(ASSIGNMENT): Whenever the word "such" turns up in a line below, that line should be copied.

*** RECORDED INFORMATION

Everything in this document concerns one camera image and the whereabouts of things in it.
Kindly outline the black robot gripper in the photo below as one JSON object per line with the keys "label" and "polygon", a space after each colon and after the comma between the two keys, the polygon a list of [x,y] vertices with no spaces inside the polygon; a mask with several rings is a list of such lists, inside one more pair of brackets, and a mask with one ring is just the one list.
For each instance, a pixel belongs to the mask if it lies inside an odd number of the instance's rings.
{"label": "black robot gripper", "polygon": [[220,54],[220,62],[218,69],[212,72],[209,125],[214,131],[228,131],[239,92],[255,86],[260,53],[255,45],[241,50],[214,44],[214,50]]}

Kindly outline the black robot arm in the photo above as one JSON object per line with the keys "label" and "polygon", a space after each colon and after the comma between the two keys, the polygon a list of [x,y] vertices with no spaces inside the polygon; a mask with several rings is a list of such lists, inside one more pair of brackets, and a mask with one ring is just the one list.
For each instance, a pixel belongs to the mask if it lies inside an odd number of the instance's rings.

******

(YOUR RESPONSE):
Kindly outline the black robot gripper in the photo below as one JSON object per line with the keys "label" and "polygon", a space after each colon and after the comma between the two keys, the polygon a list of [x,y] vertices with no spaces inside the polygon; a mask with several rings is a list of such lists, inside one more pair of brackets, and a mask with one ring is just the one list.
Kindly outline the black robot arm in the photo above as one JSON object per line with the keys "label" and "polygon", a space after each colon and after the comma between the two keys, the polygon a list of [x,y] vertices with no spaces inside the polygon; a mask with several rings is a list of such lists, inside one more pair of brackets, and a mask with one ring is just the one list.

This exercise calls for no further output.